Many learners end up with better learning outcomes with written work if they can plan out the structure prior to starting their actual written work. Possible solutions:

  • Try mind-mapping. This will allow learners to plan their content and key points before writing. 

  • Try mind-mapping software to help students map out their thinking. Some software allows learners to expand their key points into written text and export this to a word processor.

Reading 

Slow reading and visual stress can make reading from a PC screen difficult for many. Possible solutions: 

  • Try using text-to-speech converters (eg SaySo or Balabolka) to convert your written content to audio files that can then be played back by your learners or aid those who may have visual impairments.

  • Try screen magnifiers or screen readers (eg SuperNova or JAWS) to help learners with visual impairments.

Consolidating learning 

Consolidating learning – connecting concepts, organising information and reviewing learning – can be the most difficult skill of all for learners who struggle with traditional learning methods.
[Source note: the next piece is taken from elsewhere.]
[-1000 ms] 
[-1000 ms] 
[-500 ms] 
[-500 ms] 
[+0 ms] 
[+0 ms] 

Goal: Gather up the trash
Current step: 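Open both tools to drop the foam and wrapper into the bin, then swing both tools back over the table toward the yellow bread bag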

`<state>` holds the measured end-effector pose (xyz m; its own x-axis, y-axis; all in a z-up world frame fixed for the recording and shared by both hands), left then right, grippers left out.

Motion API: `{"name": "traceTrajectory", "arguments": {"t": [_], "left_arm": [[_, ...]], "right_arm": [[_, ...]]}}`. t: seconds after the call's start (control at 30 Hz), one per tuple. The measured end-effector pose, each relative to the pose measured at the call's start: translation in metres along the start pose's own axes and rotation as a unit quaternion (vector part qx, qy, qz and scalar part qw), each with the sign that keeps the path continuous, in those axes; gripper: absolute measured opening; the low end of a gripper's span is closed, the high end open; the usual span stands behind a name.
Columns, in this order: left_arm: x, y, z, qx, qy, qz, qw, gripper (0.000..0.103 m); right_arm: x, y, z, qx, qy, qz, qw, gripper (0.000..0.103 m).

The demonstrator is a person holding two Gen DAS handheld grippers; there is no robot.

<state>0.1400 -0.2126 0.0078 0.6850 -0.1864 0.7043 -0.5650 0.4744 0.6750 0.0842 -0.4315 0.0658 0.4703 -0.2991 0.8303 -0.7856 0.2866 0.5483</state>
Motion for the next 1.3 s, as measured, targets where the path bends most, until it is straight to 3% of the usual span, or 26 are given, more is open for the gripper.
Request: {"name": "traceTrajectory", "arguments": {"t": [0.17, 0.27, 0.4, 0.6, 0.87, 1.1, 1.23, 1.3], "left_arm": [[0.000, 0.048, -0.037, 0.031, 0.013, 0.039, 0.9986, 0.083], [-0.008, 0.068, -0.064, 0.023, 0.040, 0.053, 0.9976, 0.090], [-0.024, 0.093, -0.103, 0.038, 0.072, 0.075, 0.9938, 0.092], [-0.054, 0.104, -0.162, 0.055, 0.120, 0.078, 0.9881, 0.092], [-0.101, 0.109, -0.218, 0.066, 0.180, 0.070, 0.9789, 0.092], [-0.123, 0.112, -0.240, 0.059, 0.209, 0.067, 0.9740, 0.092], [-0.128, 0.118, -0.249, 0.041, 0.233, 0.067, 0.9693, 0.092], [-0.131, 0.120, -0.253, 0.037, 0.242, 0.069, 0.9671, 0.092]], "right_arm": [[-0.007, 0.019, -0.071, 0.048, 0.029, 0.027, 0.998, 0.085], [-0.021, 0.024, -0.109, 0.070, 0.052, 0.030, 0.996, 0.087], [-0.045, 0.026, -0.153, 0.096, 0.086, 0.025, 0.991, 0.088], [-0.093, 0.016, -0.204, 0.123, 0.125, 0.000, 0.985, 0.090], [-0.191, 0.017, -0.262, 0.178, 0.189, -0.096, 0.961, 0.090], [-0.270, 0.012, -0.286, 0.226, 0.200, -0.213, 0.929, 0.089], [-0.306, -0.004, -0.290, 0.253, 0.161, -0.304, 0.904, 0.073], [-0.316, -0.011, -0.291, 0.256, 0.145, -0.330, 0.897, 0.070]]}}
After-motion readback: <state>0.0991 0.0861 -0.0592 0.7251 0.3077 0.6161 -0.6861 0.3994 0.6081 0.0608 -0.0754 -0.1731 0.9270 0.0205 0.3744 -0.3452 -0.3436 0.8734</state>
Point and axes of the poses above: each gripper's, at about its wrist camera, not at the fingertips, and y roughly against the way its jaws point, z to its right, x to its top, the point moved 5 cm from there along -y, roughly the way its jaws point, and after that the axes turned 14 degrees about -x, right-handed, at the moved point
Possible solutions:

  • Try mind-mapping software to help learners build their own learning “scaffolds”. These can contain video, audio, and links to websites and any form of electronic learning material. 

  • Try mapping your subject as a one-page overview. This will give learners “the big picture” before they begin their study.

Presenting information

One of the most common issues in today’s classrooms is that learners are bored with delivery techniques such as text-laden humdrum, PowerPoint presentations. Possible solutions:

  • Instead of filling your slide with text and overloading learners, try using a simple title with a strong image and key words that will provide your learners with visual association for your verbal delivery.